Bullwhips, breaking the sound barrier, and science in progress

New year resolution: blog more.

We’ve been big fans of Destin Sandlin ever since his original chicken video (seriously: take a look), and into his Smarter Every Day YouTube channel. His latest film is outstanding.

If you were in central Newcastle just before Christmas you might have seen an Australian street performer doing whip stunts. You’ll certainly have heard him, as the tip of his whip exceeded the speed of sound and produced that characteristic crack sound, which echoed down the street.

If you’ve read or thought about that at all you’ve probably worked out that the tapered shape of the whip means that as the wave of movement reaches the tip, the tip is accelerated violently, reaching the speed of sound and beyond. ‘Why whips crack’ is one of those things that’s felt ‘known’ for quite some time.

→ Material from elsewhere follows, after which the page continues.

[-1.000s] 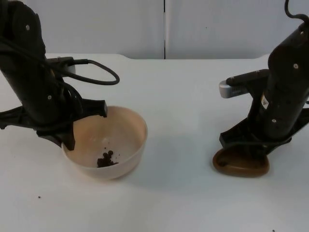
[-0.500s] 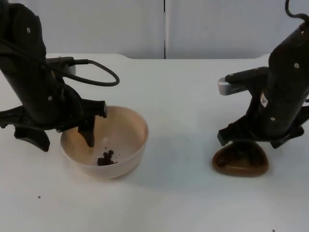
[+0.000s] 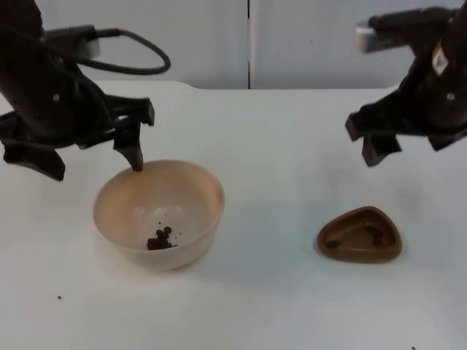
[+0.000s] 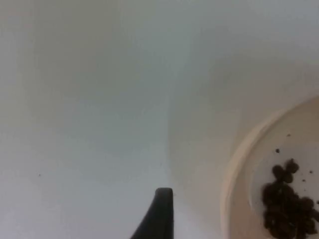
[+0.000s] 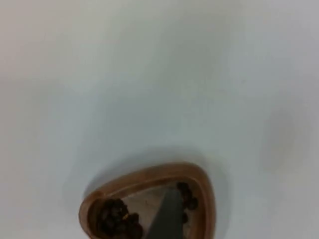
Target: Pick up the bowl with the left hand and pour the coffee beans from the cup into the bowl with the right hand.
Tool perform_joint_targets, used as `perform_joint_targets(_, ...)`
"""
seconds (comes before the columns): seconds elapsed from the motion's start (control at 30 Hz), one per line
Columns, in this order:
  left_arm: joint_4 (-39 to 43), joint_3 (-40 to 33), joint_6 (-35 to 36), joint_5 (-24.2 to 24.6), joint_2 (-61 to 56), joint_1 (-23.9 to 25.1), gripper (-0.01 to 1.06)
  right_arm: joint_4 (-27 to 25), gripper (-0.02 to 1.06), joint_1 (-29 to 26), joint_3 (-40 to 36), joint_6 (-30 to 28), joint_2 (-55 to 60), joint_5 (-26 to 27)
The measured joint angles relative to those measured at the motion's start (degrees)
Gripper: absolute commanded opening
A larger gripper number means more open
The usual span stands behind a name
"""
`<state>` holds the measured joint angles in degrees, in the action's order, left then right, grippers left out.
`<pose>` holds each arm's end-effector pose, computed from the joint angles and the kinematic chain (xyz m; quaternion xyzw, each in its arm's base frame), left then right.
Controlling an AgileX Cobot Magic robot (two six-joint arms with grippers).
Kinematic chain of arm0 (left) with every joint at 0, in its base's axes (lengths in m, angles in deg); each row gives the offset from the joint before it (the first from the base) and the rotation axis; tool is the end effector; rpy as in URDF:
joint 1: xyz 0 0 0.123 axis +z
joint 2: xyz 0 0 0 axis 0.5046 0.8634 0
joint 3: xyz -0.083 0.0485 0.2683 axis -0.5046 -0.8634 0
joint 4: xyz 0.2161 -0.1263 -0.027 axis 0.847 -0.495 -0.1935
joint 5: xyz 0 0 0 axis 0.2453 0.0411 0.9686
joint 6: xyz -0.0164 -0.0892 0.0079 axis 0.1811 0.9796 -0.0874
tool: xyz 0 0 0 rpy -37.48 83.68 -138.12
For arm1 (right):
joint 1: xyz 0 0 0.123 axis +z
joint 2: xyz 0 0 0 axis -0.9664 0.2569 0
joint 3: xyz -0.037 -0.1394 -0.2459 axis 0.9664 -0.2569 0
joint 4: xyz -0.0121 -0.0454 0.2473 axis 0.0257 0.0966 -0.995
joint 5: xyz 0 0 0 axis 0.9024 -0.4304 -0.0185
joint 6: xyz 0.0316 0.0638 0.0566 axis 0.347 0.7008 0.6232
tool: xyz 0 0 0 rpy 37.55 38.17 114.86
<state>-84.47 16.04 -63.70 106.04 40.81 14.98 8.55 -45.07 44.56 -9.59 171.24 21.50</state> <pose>0.3359 -0.0955 0.1739 -0.0340 0.9845 -0.0683 0.1582 0.3283 0.1697 0.1970 -0.1401 0.9618 -0.0123 0.2349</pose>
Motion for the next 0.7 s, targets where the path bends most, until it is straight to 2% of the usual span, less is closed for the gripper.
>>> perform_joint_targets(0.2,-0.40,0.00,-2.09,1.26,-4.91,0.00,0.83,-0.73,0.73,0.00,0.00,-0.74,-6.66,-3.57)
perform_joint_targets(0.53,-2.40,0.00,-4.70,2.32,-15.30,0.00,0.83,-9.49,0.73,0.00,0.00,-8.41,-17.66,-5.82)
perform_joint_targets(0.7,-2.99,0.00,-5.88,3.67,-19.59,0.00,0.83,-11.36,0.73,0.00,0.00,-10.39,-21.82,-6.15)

Yeah, turns out there’s a bunch of detail missing from those sorts of explanations. And all you need to start to uncover it is a curious YouTuber, a high-speed camera, a world record-holding whip performer (who also happens to be a mechanical engineer and fluid dynamicist), and a bunch of academics willing to come together to do some experiments in a motion capture studio.

This film is great. It captures not just new detail about how a whip exceeds the speed of sound, but also offers a glimpse into how science is done.